Home > Books > Educated(60)

Educated(60)

Author:Tara Westover

Dwain had asked me what the hell I was doing when I flipped a U-turn and accelerated down the hillside. I’d listened to Shawn’s shallow breathing as I raced through the valley, along Fivemile Creek, then shot up the Bear River Hill. At the hospital, I parked in the emergency lane, and Dwain and I carried Shawn through the glass doors. I shouted for help. A nurse appeared, running, then another. Shawn was conscious by then. They took him away and someone shoved me into the waiting room.

There was no avoiding what had to be done next. I called Dad.

“You nearly home?” he said.

“I’m at the hospital.”

There was silence, then he said, “We’re coming.”

Fifteen minutes later they were there, and the three of us waited awkwardly together, me chewing my fingernails on a pastel-blue sofa, Mother pacing and clicking her fingers, and Dad sitting motionless beneath a loud wall clock.

The doctor gave Shawn a CAT scan. He said the wound was nasty but the damage was minimal, and then I remembered what the last doctors had told me—that with head injuries, often the ones that look the worst are actually less severe—and I felt stupid for panicking and bringing him here. The hole in the bone was small, the doctor said. It might grow over on its own, or a surgeon could put in a metal plate. Shawn said he’d like to see how it healed, so the doctor folded the skin over the hole and stitched it.

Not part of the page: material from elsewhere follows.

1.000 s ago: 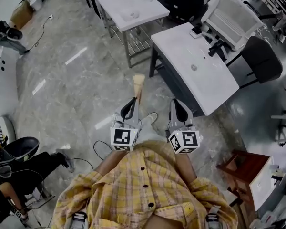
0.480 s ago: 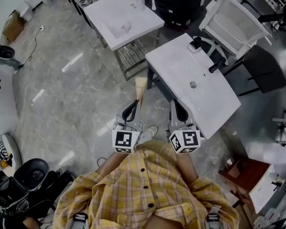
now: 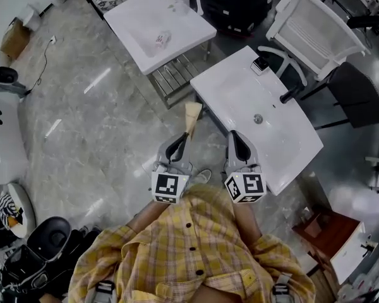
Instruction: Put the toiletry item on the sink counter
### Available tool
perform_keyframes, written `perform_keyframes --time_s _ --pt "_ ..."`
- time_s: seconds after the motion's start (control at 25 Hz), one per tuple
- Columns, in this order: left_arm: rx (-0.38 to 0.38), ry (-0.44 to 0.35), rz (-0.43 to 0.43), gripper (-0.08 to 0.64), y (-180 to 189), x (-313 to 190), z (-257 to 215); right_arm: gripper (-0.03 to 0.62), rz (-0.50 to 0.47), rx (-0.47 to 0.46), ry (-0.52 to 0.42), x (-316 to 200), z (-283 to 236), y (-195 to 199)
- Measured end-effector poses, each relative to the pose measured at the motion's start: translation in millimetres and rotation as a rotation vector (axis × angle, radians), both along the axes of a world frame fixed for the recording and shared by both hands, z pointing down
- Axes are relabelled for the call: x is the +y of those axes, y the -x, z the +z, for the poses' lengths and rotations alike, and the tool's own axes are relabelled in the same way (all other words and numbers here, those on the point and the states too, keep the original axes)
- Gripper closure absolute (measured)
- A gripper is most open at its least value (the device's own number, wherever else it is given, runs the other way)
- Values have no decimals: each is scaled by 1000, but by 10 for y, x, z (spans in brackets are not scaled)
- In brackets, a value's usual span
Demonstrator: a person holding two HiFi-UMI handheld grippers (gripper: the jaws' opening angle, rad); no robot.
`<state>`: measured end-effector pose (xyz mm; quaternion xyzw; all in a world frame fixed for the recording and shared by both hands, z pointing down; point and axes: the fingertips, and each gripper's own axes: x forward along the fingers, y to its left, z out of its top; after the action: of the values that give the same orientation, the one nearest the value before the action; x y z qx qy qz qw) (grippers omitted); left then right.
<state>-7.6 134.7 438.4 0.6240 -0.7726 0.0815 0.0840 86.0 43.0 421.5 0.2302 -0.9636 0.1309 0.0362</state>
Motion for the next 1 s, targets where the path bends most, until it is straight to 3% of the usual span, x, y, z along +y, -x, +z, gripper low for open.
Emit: perform_keyframes --time_s 0.48,1.0 --pt "-16 33 92 557 45 -385 58 595 43 24 46 -249 179 89" --pt "16 60 252 557 613 -1376 151 595 169 66 56 -986 218 592"
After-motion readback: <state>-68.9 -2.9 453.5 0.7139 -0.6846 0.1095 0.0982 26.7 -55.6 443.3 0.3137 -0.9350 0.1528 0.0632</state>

We took Shawn home around three in the morning. Dad drove, with Mother next to him, and I rode in the backseat with Shawn. No one spoke. Dad didn’t yell or lecture; in fact, he never mentioned that night again. But there was something in the way he fixed his gaze, never looking directly at me, that made me think a fork had come along in the road, and I’d gone one way and he the other. After that night, there was never any question of whether I would go or stay. It was as if we were living in the future, and I was already gone.

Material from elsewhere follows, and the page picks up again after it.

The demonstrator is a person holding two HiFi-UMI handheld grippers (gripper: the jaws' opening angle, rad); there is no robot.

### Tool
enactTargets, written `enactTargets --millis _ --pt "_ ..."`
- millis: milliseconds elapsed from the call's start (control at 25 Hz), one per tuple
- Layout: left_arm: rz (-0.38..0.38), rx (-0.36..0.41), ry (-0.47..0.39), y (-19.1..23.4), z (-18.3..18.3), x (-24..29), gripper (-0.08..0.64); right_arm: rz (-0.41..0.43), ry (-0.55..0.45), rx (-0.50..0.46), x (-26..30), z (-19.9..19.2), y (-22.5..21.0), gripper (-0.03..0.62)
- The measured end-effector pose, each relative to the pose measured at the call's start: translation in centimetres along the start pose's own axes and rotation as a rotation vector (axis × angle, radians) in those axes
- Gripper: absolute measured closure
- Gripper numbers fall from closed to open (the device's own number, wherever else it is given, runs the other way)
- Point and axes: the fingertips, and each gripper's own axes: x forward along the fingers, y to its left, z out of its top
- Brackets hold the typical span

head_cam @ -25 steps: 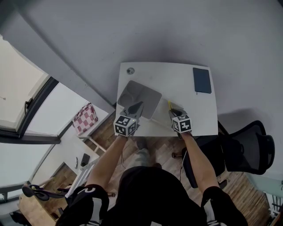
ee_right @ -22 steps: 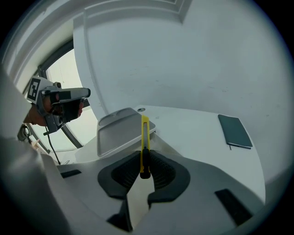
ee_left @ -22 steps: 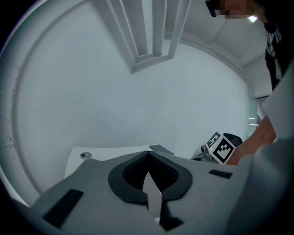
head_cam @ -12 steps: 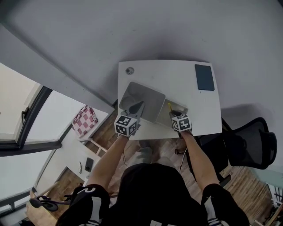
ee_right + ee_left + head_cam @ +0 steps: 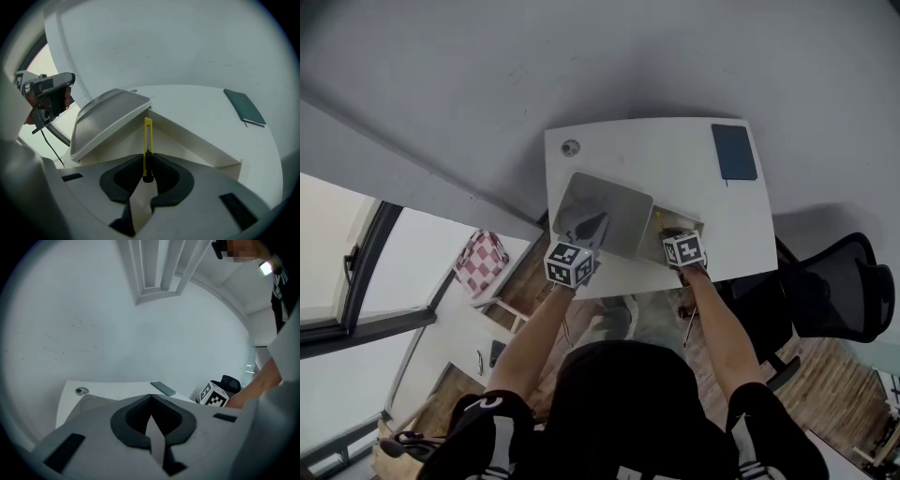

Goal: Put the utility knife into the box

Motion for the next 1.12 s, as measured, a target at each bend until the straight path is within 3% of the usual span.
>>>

When I think of that night now, I don’t think of the dark highway, or of my brother lying in a pool of his own blood. I think of the waiting room, with its ice-blue sofa and pale walls. I smell its sterilized air. I hear the ticking of a plastic clock.

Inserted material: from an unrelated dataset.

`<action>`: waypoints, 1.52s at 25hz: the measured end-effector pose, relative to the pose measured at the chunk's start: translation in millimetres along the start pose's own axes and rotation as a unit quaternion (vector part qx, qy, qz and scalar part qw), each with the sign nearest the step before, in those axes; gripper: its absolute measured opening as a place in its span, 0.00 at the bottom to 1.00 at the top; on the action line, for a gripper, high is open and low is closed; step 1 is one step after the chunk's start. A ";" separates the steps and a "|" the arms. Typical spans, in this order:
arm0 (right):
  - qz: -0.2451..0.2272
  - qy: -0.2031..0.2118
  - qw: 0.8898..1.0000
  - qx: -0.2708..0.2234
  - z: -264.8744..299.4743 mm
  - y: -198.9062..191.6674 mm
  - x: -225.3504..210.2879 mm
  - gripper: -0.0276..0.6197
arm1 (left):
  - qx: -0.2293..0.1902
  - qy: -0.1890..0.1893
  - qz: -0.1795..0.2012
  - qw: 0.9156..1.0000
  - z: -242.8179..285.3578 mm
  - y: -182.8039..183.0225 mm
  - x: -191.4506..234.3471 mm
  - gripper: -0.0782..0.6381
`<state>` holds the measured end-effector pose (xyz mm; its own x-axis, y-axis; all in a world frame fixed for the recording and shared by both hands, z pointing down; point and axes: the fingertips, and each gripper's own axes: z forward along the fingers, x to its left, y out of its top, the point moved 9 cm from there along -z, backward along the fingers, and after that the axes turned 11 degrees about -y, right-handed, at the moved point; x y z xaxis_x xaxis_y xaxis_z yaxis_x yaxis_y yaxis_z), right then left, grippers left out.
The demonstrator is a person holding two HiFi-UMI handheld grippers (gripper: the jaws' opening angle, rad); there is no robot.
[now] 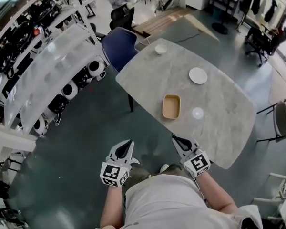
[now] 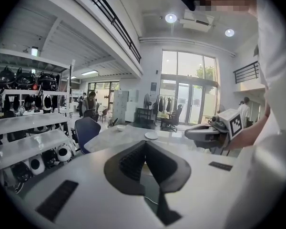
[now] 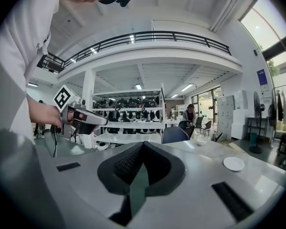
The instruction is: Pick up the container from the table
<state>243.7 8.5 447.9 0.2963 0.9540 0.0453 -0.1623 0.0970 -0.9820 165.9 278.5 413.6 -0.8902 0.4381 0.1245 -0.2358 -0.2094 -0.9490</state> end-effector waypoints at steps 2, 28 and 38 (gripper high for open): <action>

Sitting across from me is my father, and as I look into his worn face it hits me, a truth so powerful I don’t know why I’ve never understood it before. The truth is this: that I am not a good daughter. I am a traitor, a wolf among sheep; there is something different about me and that difference is not good. I want to bellow, to weep into my father’s knees and promise never to do it again. But wolf that I am, I am still above lying, and anyway he would sniff the lie. We both know that if I ever again find Shawn on the highway, soaked in crimson, I will do exactly what I have just done.

I am not sorry, merely ashamed.

* * *

THE ENVELOPE ARRIVED THREE weeks later, just as Shawn was getting back on his feet. I tore it open, feeling numb, as if I were reading my sentence after the guilty verdict had already been handed down. I scanned down to the composite score. Twenty-eight. I checked it again. I checked my name. There was no mistake. Somehow—and a miracle was the only way I could account for it—I’d done it.

My first thought was a resolution: I resolved to never again work for my father. I drove to the only grocery store in town, called Stokes, and applied for a job bagging groceries. I was only sixteen, but I didn’t tell the manager that and he hired me for forty hours a week. My first shift started at four o’clock the next morning.

When I got home, Dad was driving the loader through the junkyard. I stepped onto the ladder and grabbed hold of the rail. Over the roar of the engine, I told him I’d found a job but that I would drive the crane in the afternoons, until he could hire someone. He dropped the boom and stared ahead.

“You’ve already decided,” he said without glancing at me. “No point dragging it out.”

I applied to BYU a week later. I had no idea how to write the application, so Tyler wrote it for me. He said I’d been educated according to a rigorous program designed by my mother, who’d made sure I met all the requirements to graduate.

My feelings about the application changed from day to day, almost from minute to minute. Sometimes I was sure God wanted me to go to college, because He’d given me that twenty-eight. Other times I was sure I’d be rejected, and that God would punish me for applying, for trying to abandon my own family. But whatever the outcome, I knew I would leave. I would go somewhere, even if it wasn’t to school. Home had changed the moment I’d taken Shawn to that hospital instead of to Mother. I had rejected some part of it; now it was rejecting me.